Task goal =>
Print exactly the lines below between the line holding "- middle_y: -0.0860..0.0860" and the line holding "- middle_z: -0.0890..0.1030", inclusive, and nothing more.

Data records =>
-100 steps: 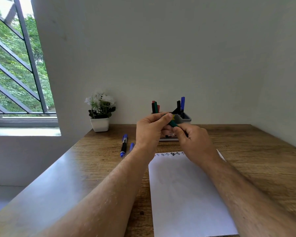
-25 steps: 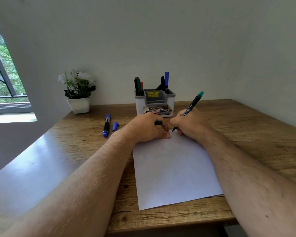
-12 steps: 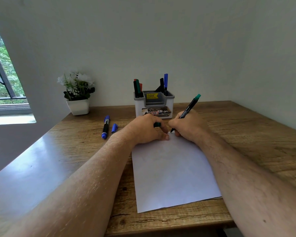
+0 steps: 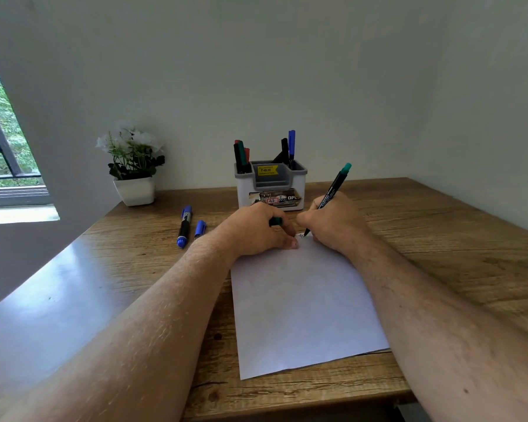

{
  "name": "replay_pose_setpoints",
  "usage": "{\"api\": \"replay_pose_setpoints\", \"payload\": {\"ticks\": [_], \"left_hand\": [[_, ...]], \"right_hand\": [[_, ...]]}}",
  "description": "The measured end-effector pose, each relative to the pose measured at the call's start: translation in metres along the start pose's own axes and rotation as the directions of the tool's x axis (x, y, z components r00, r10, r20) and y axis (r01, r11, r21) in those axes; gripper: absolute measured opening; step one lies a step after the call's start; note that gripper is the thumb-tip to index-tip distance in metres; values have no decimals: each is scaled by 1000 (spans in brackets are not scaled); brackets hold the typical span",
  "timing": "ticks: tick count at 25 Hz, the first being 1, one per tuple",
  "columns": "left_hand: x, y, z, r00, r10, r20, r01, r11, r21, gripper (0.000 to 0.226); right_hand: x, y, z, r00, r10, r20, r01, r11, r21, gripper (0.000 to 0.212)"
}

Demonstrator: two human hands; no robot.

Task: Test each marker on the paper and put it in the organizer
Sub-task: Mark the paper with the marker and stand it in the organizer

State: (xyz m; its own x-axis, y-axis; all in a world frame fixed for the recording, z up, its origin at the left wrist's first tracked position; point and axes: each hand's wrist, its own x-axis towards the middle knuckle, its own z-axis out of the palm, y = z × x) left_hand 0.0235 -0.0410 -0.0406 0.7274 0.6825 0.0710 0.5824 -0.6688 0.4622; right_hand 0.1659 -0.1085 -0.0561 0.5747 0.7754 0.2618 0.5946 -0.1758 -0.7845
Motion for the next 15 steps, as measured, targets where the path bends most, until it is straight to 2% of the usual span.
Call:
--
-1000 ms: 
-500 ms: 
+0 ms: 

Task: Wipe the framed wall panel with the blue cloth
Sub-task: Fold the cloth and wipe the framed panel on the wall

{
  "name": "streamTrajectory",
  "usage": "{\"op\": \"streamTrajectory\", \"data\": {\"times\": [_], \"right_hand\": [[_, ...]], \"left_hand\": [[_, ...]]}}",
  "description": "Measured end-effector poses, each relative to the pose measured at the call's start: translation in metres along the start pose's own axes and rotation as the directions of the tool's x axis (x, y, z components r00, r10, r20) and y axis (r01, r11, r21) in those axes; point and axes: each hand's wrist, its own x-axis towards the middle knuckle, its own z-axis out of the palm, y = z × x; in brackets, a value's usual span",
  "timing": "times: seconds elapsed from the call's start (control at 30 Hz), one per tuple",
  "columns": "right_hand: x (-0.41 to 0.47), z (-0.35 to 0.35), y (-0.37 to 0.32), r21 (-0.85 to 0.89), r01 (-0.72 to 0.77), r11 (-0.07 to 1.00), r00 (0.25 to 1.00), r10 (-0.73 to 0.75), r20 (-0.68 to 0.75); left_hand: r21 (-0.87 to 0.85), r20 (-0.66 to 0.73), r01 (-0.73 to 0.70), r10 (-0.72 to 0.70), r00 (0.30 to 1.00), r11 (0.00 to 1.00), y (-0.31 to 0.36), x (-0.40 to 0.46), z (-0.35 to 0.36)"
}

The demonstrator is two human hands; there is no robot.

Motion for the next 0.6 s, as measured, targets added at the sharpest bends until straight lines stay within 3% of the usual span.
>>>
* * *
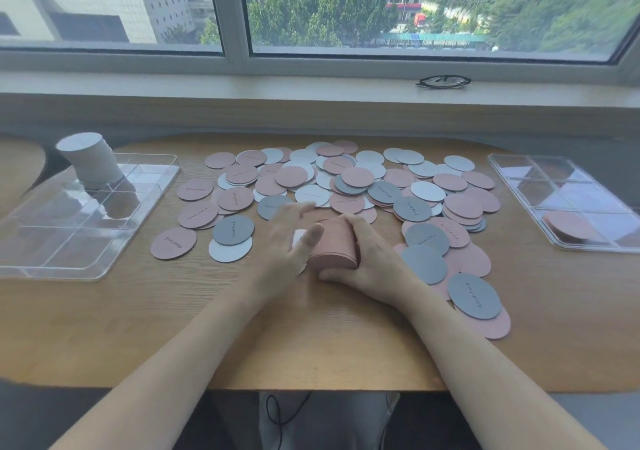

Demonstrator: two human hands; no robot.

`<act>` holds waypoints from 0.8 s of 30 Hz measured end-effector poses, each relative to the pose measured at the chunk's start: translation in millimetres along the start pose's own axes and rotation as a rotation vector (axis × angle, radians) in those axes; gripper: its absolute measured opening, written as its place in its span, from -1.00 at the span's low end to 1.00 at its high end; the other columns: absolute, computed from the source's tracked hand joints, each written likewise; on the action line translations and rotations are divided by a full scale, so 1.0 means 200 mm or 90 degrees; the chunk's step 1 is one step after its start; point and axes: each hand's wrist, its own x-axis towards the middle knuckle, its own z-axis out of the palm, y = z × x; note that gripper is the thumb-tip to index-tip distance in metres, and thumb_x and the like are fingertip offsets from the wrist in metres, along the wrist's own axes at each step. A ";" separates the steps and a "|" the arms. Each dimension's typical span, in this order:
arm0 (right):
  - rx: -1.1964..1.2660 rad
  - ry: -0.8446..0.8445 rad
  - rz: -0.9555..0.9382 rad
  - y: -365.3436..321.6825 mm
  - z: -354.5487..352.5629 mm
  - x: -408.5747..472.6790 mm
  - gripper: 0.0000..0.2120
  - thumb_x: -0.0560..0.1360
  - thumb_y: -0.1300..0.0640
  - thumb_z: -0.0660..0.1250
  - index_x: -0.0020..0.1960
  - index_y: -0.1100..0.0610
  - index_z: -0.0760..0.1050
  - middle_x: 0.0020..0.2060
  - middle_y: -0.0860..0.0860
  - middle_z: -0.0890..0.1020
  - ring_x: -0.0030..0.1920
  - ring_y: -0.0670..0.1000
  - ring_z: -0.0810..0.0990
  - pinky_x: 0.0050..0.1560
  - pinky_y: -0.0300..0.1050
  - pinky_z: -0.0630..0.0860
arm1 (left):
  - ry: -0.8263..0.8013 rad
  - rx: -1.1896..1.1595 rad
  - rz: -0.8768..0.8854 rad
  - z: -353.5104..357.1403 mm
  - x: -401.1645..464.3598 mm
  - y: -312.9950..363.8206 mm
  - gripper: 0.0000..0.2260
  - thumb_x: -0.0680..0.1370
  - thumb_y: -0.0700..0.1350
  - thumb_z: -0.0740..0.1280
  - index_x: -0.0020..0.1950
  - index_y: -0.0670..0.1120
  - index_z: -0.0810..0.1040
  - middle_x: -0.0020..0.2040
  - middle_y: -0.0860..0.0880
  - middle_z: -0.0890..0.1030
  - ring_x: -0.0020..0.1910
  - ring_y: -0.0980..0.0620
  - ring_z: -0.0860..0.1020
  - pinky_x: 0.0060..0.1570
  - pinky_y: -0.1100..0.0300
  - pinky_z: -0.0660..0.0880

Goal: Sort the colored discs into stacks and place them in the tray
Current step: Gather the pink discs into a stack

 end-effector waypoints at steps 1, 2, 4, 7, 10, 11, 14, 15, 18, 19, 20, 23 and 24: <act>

Result of the exercise =>
  - middle_y: -0.0860..0.0860
  - middle_z: -0.0890..0.1020
  - ring_x: -0.0030..0.1920
  - ring_y: -0.0670..0.1000
  - ring_z: -0.0810..0.0990
  - pinky_x: 0.0050..0.1560
  - pinky_y: -0.0300..0.1050
  - pinky_z: -0.0630..0.0860
arm1 (left):
  - ry: -0.8263..0.8013 rad
  - rx: -1.1896..1.1595 rad
  - rz: -0.8768..0.8854 rad
  - z: -353.5104..357.1403 mm
  - x: -401.1645..464.3598 mm
  - y: -312.9950..363.8206 mm
  - gripper: 0.0000..0.2260
  - thumb_x: -0.0680..0.1370
  - thumb_y: -0.0700..0.1350
  - thumb_z: -0.0740..0.1280
  - index_x: -0.0020..0.1950
  - index_y: -0.0670..0.1120
  - index_z: -0.0810..0.1040
  - middle_x: -0.0020..0.2040
  - middle_y: -0.0860..0.0880
  - middle_z: -0.0890..0.1030

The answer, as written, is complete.